# TASK TO CARRY OUT
Copy the data below exactly. Any pictures in it should be omitted.

[Dataset excerpts]
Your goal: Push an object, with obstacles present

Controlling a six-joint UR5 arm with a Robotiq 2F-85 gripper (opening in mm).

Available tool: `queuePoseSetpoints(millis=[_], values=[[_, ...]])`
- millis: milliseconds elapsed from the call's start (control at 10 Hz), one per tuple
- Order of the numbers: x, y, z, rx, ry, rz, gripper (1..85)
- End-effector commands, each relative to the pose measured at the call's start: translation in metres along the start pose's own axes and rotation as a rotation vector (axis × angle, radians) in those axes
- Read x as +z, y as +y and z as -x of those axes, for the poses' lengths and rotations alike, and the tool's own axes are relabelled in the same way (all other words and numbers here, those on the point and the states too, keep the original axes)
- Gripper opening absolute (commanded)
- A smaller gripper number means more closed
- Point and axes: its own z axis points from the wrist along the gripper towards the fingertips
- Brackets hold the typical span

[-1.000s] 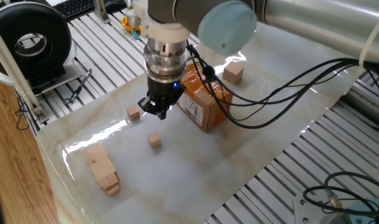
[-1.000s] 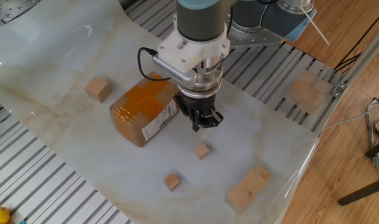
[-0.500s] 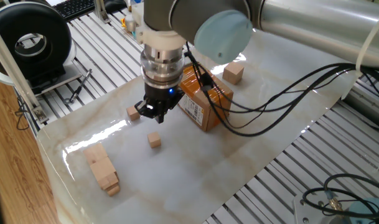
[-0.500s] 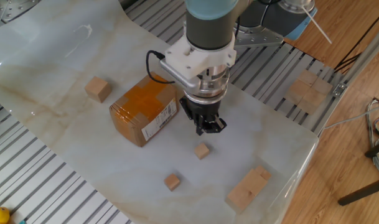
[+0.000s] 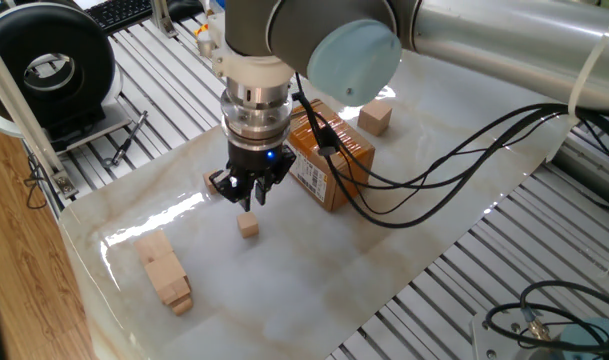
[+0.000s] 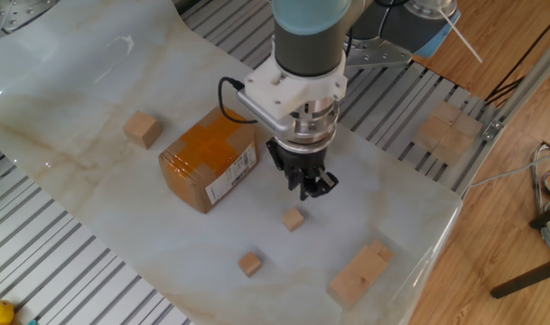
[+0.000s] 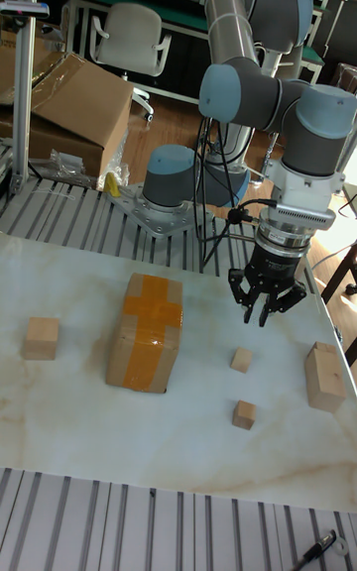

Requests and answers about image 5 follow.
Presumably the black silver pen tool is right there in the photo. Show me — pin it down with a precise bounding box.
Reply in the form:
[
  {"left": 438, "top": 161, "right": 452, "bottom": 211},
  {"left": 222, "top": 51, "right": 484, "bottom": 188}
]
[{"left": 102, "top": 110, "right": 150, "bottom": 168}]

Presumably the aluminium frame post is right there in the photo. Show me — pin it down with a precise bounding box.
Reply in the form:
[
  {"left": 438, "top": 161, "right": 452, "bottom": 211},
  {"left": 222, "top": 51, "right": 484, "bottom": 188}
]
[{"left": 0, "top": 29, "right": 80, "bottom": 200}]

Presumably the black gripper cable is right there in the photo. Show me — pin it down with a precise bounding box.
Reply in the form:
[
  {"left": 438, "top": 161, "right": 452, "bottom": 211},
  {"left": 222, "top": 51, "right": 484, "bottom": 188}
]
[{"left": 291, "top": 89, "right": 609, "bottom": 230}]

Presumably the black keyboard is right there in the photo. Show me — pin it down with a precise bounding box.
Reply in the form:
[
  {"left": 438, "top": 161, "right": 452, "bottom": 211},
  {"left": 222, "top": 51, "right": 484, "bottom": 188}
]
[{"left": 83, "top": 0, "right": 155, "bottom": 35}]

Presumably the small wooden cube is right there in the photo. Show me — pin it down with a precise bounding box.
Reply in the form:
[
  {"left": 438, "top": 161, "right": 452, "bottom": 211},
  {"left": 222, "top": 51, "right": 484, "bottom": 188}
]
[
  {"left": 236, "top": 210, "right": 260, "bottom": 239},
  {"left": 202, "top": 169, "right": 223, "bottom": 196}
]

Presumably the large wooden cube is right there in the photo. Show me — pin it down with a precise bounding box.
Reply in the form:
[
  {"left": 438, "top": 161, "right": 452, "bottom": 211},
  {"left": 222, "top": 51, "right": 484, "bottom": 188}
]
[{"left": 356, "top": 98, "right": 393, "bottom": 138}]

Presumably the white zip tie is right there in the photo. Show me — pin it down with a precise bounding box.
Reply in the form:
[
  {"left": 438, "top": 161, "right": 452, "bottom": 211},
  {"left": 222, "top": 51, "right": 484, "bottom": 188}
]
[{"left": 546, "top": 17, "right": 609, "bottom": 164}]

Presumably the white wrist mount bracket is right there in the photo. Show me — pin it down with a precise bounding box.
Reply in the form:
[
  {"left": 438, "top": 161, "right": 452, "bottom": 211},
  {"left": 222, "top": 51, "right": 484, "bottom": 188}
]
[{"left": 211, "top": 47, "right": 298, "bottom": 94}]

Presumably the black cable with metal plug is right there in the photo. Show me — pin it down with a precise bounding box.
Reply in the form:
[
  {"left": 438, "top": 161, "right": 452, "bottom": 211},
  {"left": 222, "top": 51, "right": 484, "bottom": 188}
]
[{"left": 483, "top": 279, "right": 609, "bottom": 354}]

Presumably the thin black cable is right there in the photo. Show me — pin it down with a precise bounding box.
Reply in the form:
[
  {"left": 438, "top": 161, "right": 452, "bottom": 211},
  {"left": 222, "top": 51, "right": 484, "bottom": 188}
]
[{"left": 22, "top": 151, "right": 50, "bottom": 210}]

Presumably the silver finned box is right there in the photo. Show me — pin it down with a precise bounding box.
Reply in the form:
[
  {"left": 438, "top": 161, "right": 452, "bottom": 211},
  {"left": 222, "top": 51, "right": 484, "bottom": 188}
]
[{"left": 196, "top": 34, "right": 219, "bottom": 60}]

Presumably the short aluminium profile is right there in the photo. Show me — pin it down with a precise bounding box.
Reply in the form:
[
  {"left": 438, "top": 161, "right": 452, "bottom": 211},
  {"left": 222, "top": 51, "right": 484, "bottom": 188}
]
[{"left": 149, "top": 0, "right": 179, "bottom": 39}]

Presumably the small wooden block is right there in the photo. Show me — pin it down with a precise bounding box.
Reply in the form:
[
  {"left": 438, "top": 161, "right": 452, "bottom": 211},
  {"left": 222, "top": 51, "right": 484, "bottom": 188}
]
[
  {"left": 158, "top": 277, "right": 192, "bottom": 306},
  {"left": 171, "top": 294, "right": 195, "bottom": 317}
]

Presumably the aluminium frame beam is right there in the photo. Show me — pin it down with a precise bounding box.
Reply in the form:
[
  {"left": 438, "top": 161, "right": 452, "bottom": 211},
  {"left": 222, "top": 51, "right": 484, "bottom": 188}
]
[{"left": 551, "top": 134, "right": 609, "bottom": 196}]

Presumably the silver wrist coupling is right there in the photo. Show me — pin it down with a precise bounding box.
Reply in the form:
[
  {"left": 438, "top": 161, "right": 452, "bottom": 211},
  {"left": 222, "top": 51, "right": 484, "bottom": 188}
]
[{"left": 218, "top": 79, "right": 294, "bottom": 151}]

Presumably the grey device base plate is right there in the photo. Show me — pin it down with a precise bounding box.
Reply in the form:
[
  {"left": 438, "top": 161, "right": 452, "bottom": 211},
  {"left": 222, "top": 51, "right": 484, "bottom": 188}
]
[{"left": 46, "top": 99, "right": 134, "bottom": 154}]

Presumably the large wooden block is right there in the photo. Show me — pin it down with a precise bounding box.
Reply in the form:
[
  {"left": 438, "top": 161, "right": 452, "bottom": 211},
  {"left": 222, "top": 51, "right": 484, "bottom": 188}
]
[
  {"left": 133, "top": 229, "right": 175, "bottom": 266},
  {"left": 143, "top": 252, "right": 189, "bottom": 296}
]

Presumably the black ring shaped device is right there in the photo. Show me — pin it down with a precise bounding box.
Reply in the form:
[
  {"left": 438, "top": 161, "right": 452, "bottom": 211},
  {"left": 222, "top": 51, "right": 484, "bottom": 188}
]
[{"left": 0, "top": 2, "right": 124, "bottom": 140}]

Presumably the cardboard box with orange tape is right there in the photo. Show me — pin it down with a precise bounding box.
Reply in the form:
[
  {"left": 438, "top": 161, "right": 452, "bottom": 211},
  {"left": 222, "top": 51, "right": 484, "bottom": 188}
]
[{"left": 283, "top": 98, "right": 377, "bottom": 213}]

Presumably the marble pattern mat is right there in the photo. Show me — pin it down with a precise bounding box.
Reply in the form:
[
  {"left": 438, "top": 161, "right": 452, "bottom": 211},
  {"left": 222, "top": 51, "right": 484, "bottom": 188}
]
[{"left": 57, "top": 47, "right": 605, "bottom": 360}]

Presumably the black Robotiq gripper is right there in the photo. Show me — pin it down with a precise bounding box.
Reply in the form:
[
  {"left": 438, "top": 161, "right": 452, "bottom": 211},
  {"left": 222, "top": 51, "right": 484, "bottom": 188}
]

# EXERCISE SOLUTION
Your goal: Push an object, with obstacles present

Controlling a six-joint UR5 arm with a Robotiq 2F-85 gripper (opening in mm).

Available tool: `queuePoseSetpoints(millis=[_], values=[[_, ...]])`
- millis: milliseconds elapsed from the call's start (control at 10 Hz), one per tuple
- Order of the numbers: x, y, z, rx, ry, rz, gripper (1..85)
- End-effector commands, each relative to the pose measured at the call's start: translation in metres along the start pose's own axes and rotation as a rotation vector (axis × angle, radians) in those axes
- Read x as +z, y as +y and z as -x of those axes, for the poses' lengths and rotations alike, and the tool's own axes are relabelled in the same way (all other words and numbers here, those on the point and the states too, keep the original axes)
- Gripper opening absolute (commanded)
- A smaller gripper number means more closed
- Point and axes: its own z axis points from the wrist along the gripper towards the fingertips
- Brackets hold the typical span

[-1.000s] 
[-1.000s] 
[-0.500s] 
[-0.500s] 
[+0.000s] 
[+0.000s] 
[+0.000s] 

Requests and answers about image 5 follow.
Presumably the black silver pen tool is right there in the photo. Show me — pin it down with a precise bounding box.
Reply in the form:
[
  {"left": 438, "top": 161, "right": 452, "bottom": 211},
  {"left": 222, "top": 51, "right": 484, "bottom": 188}
]
[{"left": 102, "top": 110, "right": 150, "bottom": 168}]

Presumably the aluminium frame post is right there in the photo. Show me — pin it down with a precise bounding box.
Reply in the form:
[
  {"left": 438, "top": 161, "right": 452, "bottom": 211},
  {"left": 222, "top": 51, "right": 484, "bottom": 188}
]
[{"left": 0, "top": 29, "right": 80, "bottom": 200}]

Presumably the black gripper cable is right there in the photo. Show me — pin it down with a precise bounding box.
Reply in the form:
[
  {"left": 438, "top": 161, "right": 452, "bottom": 211},
  {"left": 222, "top": 51, "right": 484, "bottom": 188}
]
[{"left": 291, "top": 89, "right": 609, "bottom": 230}]

Presumably the black keyboard is right there in the photo. Show me — pin it down with a precise bounding box.
Reply in the form:
[
  {"left": 438, "top": 161, "right": 452, "bottom": 211},
  {"left": 222, "top": 51, "right": 484, "bottom": 188}
]
[{"left": 83, "top": 0, "right": 155, "bottom": 35}]

Presumably the small wooden cube is right there in the photo. Show me — pin it down with a precise bounding box.
Reply in the form:
[
  {"left": 438, "top": 161, "right": 452, "bottom": 211},
  {"left": 222, "top": 51, "right": 484, "bottom": 188}
]
[
  {"left": 236, "top": 210, "right": 260, "bottom": 239},
  {"left": 202, "top": 169, "right": 223, "bottom": 196}
]

Presumably the large wooden cube is right there in the photo. Show me — pin it down with a precise bounding box.
Reply in the form:
[
  {"left": 438, "top": 161, "right": 452, "bottom": 211},
  {"left": 222, "top": 51, "right": 484, "bottom": 188}
]
[{"left": 356, "top": 98, "right": 393, "bottom": 138}]

Presumably the white zip tie is right there in the photo. Show me — pin it down with a precise bounding box.
Reply in the form:
[
  {"left": 438, "top": 161, "right": 452, "bottom": 211},
  {"left": 222, "top": 51, "right": 484, "bottom": 188}
]
[{"left": 546, "top": 17, "right": 609, "bottom": 164}]

Presumably the white wrist mount bracket is right there in the photo. Show me — pin it down with a precise bounding box.
Reply in the form:
[
  {"left": 438, "top": 161, "right": 452, "bottom": 211},
  {"left": 222, "top": 51, "right": 484, "bottom": 188}
]
[{"left": 211, "top": 47, "right": 298, "bottom": 94}]

Presumably the black cable with metal plug is right there in the photo. Show me — pin it down with a precise bounding box.
Reply in the form:
[
  {"left": 438, "top": 161, "right": 452, "bottom": 211},
  {"left": 222, "top": 51, "right": 484, "bottom": 188}
]
[{"left": 483, "top": 279, "right": 609, "bottom": 354}]

Presumably the thin black cable is right there in the photo. Show me — pin it down with a precise bounding box.
Reply in the form:
[
  {"left": 438, "top": 161, "right": 452, "bottom": 211},
  {"left": 222, "top": 51, "right": 484, "bottom": 188}
]
[{"left": 22, "top": 151, "right": 50, "bottom": 210}]

Presumably the silver finned box is right there in the photo. Show me — pin it down with a precise bounding box.
Reply in the form:
[
  {"left": 438, "top": 161, "right": 452, "bottom": 211},
  {"left": 222, "top": 51, "right": 484, "bottom": 188}
]
[{"left": 196, "top": 34, "right": 219, "bottom": 60}]

Presumably the short aluminium profile is right there in the photo. Show me — pin it down with a precise bounding box.
Reply in the form:
[
  {"left": 438, "top": 161, "right": 452, "bottom": 211},
  {"left": 222, "top": 51, "right": 484, "bottom": 188}
]
[{"left": 149, "top": 0, "right": 179, "bottom": 39}]

Presumably the small wooden block is right there in the photo. Show me — pin it down with a precise bounding box.
Reply in the form:
[
  {"left": 438, "top": 161, "right": 452, "bottom": 211},
  {"left": 222, "top": 51, "right": 484, "bottom": 188}
]
[
  {"left": 158, "top": 277, "right": 192, "bottom": 306},
  {"left": 171, "top": 294, "right": 195, "bottom": 317}
]

Presumably the aluminium frame beam is right there in the photo. Show me — pin it down with a precise bounding box.
Reply in the form:
[
  {"left": 438, "top": 161, "right": 452, "bottom": 211},
  {"left": 222, "top": 51, "right": 484, "bottom": 188}
]
[{"left": 551, "top": 134, "right": 609, "bottom": 196}]

Presumably the silver wrist coupling is right there in the photo. Show me — pin it down with a precise bounding box.
Reply in the form:
[
  {"left": 438, "top": 161, "right": 452, "bottom": 211},
  {"left": 222, "top": 51, "right": 484, "bottom": 188}
]
[{"left": 218, "top": 79, "right": 294, "bottom": 151}]

Presumably the grey device base plate is right there in the photo. Show me — pin it down with a precise bounding box.
Reply in the form:
[
  {"left": 438, "top": 161, "right": 452, "bottom": 211},
  {"left": 222, "top": 51, "right": 484, "bottom": 188}
]
[{"left": 46, "top": 99, "right": 134, "bottom": 154}]

Presumably the large wooden block is right there in the photo. Show me — pin it down with a precise bounding box.
Reply in the form:
[
  {"left": 438, "top": 161, "right": 452, "bottom": 211},
  {"left": 222, "top": 51, "right": 484, "bottom": 188}
]
[
  {"left": 133, "top": 229, "right": 175, "bottom": 266},
  {"left": 143, "top": 252, "right": 189, "bottom": 296}
]

Presumably the black ring shaped device is right there in the photo. Show me — pin it down with a precise bounding box.
Reply in the form:
[
  {"left": 438, "top": 161, "right": 452, "bottom": 211},
  {"left": 222, "top": 51, "right": 484, "bottom": 188}
]
[{"left": 0, "top": 2, "right": 124, "bottom": 140}]

Presumably the cardboard box with orange tape is right there in the photo. Show me — pin it down with a precise bounding box.
Reply in the form:
[
  {"left": 438, "top": 161, "right": 452, "bottom": 211},
  {"left": 222, "top": 51, "right": 484, "bottom": 188}
]
[{"left": 283, "top": 98, "right": 377, "bottom": 213}]

Presumably the marble pattern mat is right there in the photo. Show me — pin it down with a precise bounding box.
Reply in the form:
[
  {"left": 438, "top": 161, "right": 452, "bottom": 211},
  {"left": 222, "top": 51, "right": 484, "bottom": 188}
]
[{"left": 57, "top": 47, "right": 605, "bottom": 360}]

Presumably the black Robotiq gripper is right there in the photo. Show me — pin it down with a precise bounding box.
Reply in the form:
[
  {"left": 438, "top": 161, "right": 452, "bottom": 211},
  {"left": 222, "top": 51, "right": 484, "bottom": 188}
]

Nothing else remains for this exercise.